Allow ordering (before, after) of new DNS nameservers
jefft opened this issue · 4 comments
It would be handy if update-systemd-resolved
let one specify whether new nameservers should take precedence or not over existing nameservers.
In my case update-systemd-resolved
is updating my /etc/resolv.conf from the default:
nameserver 192.168.1.254
search home.gateway
to:
nameserver 192.168.1.254
nameserver 10.34.0.99
search home.gateway corp.company.com
That is perfectly sensible default behaviour, but in my particular case I'd like the order swapped:
nameserver 10.34.0.99
nameserver 192.168.1.254
search corp.company.com home.gateway
so that hostnames with differing internal and external IPs resolve to the internal IP, not the external.
(Thanks for writing update-systemd-resolved
- it's now an indispensable part of any openvpn setup)

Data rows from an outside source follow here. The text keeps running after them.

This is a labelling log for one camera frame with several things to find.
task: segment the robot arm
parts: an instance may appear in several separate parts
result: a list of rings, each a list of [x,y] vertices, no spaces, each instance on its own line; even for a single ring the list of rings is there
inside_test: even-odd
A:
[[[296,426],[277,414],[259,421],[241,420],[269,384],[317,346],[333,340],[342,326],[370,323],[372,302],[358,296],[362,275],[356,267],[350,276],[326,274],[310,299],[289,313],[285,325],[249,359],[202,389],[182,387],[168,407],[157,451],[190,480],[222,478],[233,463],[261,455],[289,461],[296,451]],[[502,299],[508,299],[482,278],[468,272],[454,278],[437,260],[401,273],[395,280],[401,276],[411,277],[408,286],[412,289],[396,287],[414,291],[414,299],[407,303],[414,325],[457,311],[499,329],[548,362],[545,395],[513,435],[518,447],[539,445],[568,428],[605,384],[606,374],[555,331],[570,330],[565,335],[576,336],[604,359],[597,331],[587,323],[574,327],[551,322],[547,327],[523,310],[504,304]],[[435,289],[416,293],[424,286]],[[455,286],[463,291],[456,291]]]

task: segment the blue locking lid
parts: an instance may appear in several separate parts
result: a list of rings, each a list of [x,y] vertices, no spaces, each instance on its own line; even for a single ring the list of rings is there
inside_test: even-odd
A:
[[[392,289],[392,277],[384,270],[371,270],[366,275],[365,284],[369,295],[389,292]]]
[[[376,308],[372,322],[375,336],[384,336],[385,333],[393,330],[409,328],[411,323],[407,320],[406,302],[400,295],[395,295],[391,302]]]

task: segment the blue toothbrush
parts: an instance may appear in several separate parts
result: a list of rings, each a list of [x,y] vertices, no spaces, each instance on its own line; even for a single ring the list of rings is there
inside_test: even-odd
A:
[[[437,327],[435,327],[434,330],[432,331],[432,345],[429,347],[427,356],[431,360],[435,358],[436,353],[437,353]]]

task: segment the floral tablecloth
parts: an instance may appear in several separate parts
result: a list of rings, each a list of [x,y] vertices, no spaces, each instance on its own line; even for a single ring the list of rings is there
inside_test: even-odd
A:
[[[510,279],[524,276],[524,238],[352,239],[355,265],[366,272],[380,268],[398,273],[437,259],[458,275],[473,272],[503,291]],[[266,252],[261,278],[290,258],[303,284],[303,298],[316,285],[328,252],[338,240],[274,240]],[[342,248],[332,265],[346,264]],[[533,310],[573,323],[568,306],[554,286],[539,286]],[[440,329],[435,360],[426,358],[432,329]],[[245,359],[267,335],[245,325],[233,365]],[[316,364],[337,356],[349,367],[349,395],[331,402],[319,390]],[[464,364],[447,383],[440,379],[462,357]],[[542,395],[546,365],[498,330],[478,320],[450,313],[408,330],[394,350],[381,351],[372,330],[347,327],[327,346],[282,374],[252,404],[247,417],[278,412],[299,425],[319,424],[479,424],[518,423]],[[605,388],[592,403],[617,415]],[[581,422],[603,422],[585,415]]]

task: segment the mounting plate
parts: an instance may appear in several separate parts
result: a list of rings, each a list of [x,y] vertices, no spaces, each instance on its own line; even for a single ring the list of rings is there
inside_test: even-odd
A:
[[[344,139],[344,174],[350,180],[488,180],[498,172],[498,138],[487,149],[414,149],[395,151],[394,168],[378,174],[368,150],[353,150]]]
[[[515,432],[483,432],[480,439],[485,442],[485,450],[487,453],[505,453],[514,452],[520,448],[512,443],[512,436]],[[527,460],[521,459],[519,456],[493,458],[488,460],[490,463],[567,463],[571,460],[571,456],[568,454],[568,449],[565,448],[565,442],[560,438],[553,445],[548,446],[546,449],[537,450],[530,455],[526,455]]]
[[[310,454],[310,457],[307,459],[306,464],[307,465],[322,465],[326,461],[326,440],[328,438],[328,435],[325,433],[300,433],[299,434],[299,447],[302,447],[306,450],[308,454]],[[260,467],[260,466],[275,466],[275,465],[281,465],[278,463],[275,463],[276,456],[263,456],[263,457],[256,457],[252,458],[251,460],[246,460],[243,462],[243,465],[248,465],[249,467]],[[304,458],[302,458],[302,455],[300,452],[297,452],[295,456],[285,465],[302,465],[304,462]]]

You're welcome. update-systemd-resolved
is not designed to maintain and manage /etc/resolv.conf
, and I don't currently know of a way to set the priority of a server within DBus request, which in turn will reflect in the output to resolv.conf
.
Ideally, you should be setting up /etc/nsswitch.conf
to use resolve
ahead of dns
(or replace it) and then use DOMAIN-SEARCH
or DOMAIN-ROUTE
to override the routing of the DNS request to the appropriate name. In your case, using resolve
will mean that DNS request for anything ending in corp.company.com
will be routed to 10.34.0.99
and only be asked there - your local DNS server will only receive requests for home.gateway
or general requests under the global namespace. (IIRC, global lookups may be sent to the corporate server too; the first to reply will be used and returned to the application.)
Give the nssswitch.conf
configuration a try and see if it helps your lookups.
Thanks, I've got it working properly now. The whole problem was that I didn't RTFM and add resolve
entries to my /etc/nsswitch.conf
. On recent Ubuntus one also has to apt-get install libnss-resolve
.
Specifically, the full solution for me (on Ubuntu 17.10) was:
apt-get install libnss-resolve
.- Replace
dns
withresolve
on thehosts:
line in my/etc/nsswitch.conf
, per the nss-resolve man page. This was not present by default. Apparently Ubuntu 16.10 had a 'resolve' entry in /etc/nsswitch.conf, but my 17.10 system does not and Ubuntu won't in future (see LP: #1685045).
That was sufficient. My system then resolved hostnames to their internal IP, presumably because the OpenVPN server pushed a DOMAIN corp.company.com
option, after which (per your excellent docs) "requests for this domain [are] routed to the DNS servers provided on this link."
I don't really understand the whole "stub resolver" vs. libnss-resolve, but it appears that update-systemd-resolved is only fully functional when libnss-resolve (resolve
entry in /etc/nsswitch.conf
) is in use.
Just for information, merging zones by ordering DNS servers like you did originally is not supported by RFC standard and systemd-resolved. This was working only due to implementation detail of your resolver. See discussion at systemd/systemd#5755 and especially comment systemd/systemd#5755 (comment)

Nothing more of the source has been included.